The Egyptian government has opened a bidding process to design, finance, build, equip, operate, maintain and utilise a new dry port, which is expected to handle a large portion of Alexandria’s import containers.
The facility, which is located 20 km southwest of 6th of October city just outside Cairo, will have a direct rail connection to the Greater Port of Alexandria (GPA) and the Port of El Dekheila.
Interested companies or consortia can submit pre-qualification applications to compete to enter into a 30-year public-private partnership (PPP) contract with the Egyptian government.
Construction is expected to begin in late 2018 after a winning bidder has been chosen and will last approximately two years.
The government will be responsible for the rail connection and the site’s utilities while the investor will take care of everything within the site.
Initially, the dry port will have a capacity of 360 teu per day (130,000 teu per year) but this will eventually double as the existing rail infrastructure servicing the port is upgraded.
Project team leader Khalid Bichou told CM that studies indicated the GPA’s throughput could double or even triple from 1.2m teu per annum in the next 20-30 years, heightening the need for solutions to bottlenecks.
“The port [of Alexandria] suffers from the classic symptoms of all the old ports,” he noted. “It’s in a major city.

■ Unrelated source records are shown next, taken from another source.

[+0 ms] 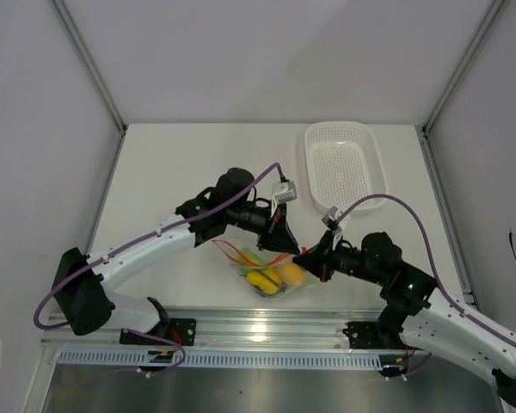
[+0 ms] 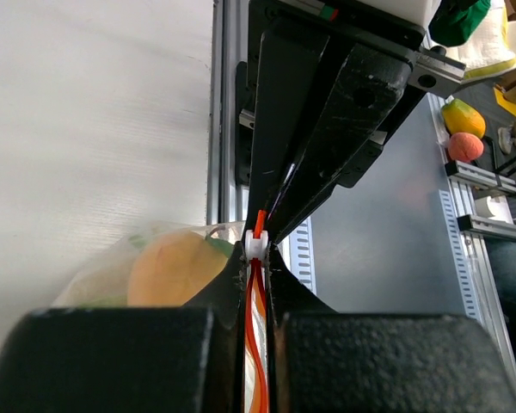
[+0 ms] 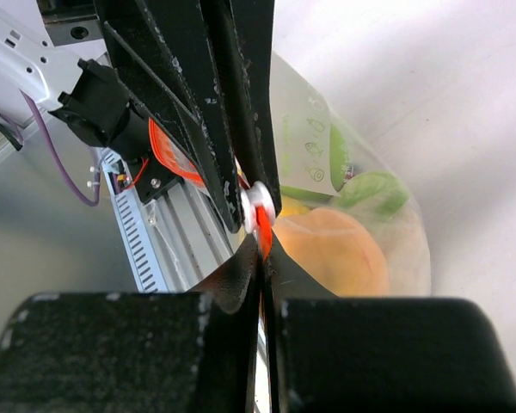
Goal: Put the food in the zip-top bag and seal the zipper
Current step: Zip the zipper food storage bag at the center of the board.
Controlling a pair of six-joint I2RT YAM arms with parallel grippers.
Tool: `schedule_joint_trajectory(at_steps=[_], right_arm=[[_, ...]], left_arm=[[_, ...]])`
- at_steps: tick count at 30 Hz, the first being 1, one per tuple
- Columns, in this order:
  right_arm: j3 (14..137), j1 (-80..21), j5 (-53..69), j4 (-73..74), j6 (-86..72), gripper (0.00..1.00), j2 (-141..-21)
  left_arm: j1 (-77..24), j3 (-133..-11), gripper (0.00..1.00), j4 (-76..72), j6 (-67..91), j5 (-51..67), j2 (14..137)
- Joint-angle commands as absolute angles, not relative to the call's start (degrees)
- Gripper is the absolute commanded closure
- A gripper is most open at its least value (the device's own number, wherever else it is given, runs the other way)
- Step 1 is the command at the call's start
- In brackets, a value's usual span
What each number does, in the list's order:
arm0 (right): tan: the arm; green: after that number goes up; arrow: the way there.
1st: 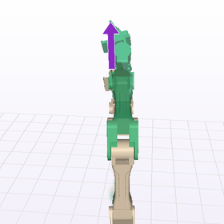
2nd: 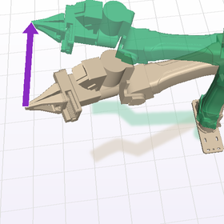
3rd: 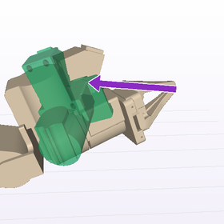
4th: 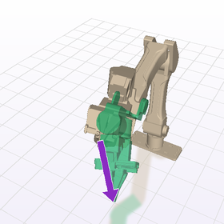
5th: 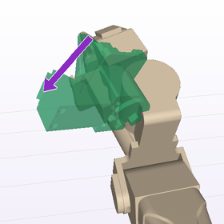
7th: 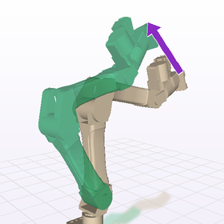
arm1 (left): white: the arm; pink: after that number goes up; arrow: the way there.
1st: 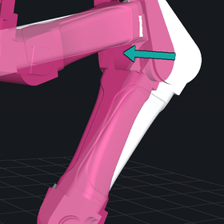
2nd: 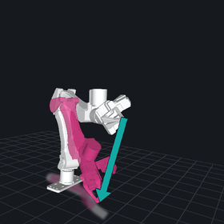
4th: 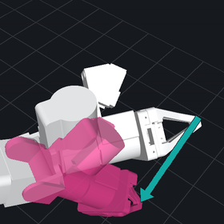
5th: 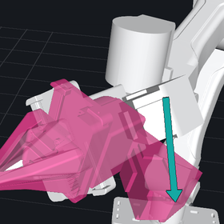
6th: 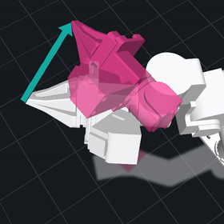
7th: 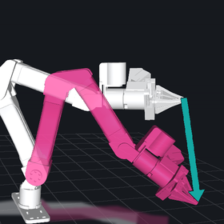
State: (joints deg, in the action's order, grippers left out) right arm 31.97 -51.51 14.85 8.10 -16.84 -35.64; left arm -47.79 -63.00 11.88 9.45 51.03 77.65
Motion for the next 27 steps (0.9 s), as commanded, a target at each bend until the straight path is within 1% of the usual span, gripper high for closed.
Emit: schedule_joint_trajectory(at_steps=[1,11,16,19,20,22,23,24,26,27], right_arm=[[31.82,-51.24,12.31,4.83,-18.28,1.00,-33.05],[30.50,-51.06,5.81,6.24,-20.74,1.00,-28.65],[30.50,-50.98,5.36,5.54,-21.62,1.00,-28.57],[30.93,-50.89,11.66,5.19,-19.78,1.00,-29.70],[31.55,-50.89,16.82,5.79,-18.91,1.00,-31.97],[34.09,-50.89,20.55,7.29,-16.88,1.00,-35.05],[34.97,-50.89,22.22,8.77,-16.27,0.99,-36.63],[35.94,-50.98,24.59,9.49,-15.30,0.95,-39.26],[37.53,-50.89,26.62,10.19,-14.59,0.90,-41.21],[37.79,-50.80,27.41,10.20,-14.42,0.82,-42.26]], left_arm=[[-47.81,-63.02,0.99,13.44,8.70,47.90,75.06],[-47.81,-62.23,0.99,18.01,6.24,47.81,73.65],[-47.81,-61.44,0.99,18.81,6.15,48.52,73.04],[-47.81,-61.35,0.99,18.37,6.06,48.60,72.25],[-47.81,-61.70,0.99,18.54,6.06,48.78,72.42],[-47.81,-63.10,0.99,18.89,5.89,49.39,72.95],[-47.81,-64.41,1.00,19.07,5.98,49.66,73.65],[-47.81,-64.60,1.00,19.07,5.98,49.92,73.91],[-47.90,-65.39,1.00,18.98,6.15,50.36,74.27],[-47.81,-66.09,1.00,18.98,6.15,50.36,74.62]])
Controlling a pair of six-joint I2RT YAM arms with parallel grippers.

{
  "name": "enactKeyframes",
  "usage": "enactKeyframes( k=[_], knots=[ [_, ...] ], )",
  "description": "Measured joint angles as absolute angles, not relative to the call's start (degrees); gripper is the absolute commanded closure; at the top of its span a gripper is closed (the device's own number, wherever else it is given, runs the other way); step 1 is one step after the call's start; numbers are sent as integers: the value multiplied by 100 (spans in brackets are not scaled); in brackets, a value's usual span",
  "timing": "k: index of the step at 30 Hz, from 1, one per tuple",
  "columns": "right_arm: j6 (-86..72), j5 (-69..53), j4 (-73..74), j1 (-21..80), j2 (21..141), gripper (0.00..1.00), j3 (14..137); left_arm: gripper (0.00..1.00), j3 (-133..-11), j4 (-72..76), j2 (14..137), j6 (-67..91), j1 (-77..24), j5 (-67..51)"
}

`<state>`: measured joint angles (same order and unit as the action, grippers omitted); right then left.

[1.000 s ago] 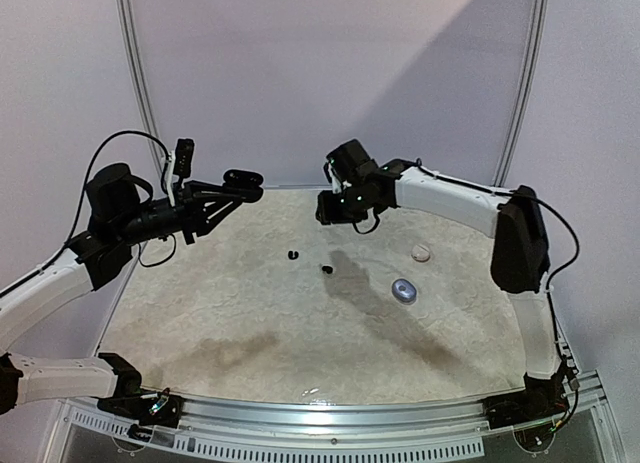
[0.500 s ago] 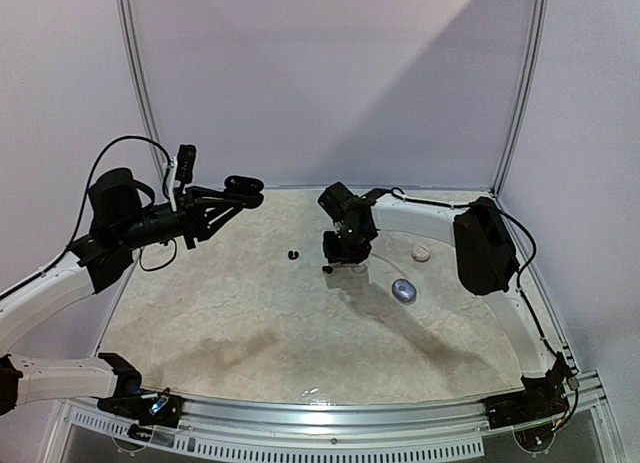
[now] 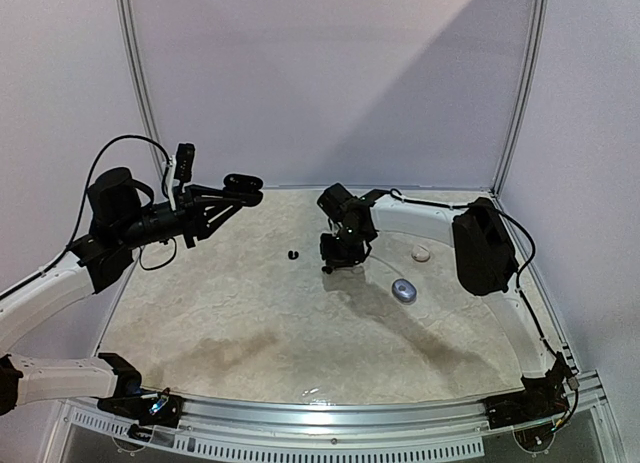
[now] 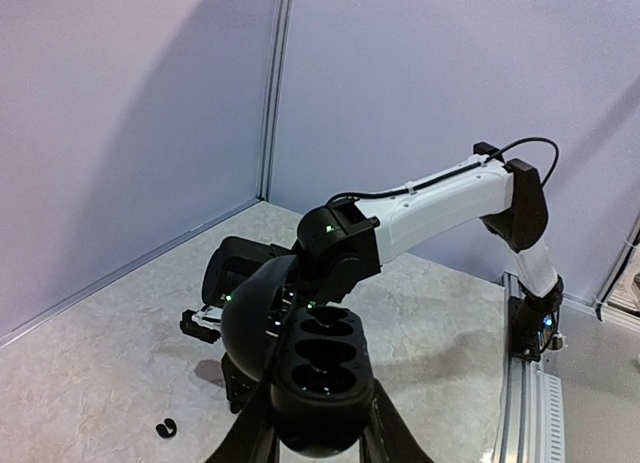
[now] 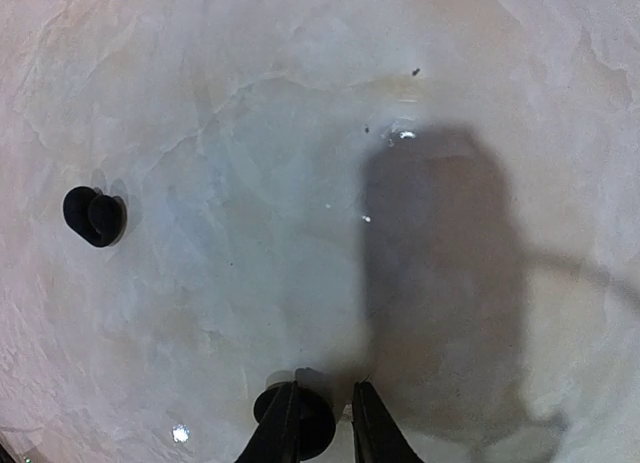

The port will expand at waterside – berths, quaylines and so on – but there is no space to stack containers, inspect them and process them.
“Hence the idea of a dry port – to relieve land congestion from the sea ports. Containers won’t need to be inspected or stacked. They can go straight from a railway connection to a final destination.”
All customs processes as well as health checks and security checks could be done in the dry port, he pointed out.
The project is the first and largest of ten separate dry port projects, earmarked by the Egyptian government.
Currently, 99% of freight cargo in the country is moved by road although the intention is to increase rail’s share from 1% to 10% over the next ten years.
“This has a lot of impact on road infrastructure, congestion, accidents and the cost of transporting,” added Bichou. “The truck is more expensive than rail – it will take a container and come back empty – so they will charge you for two journeys.”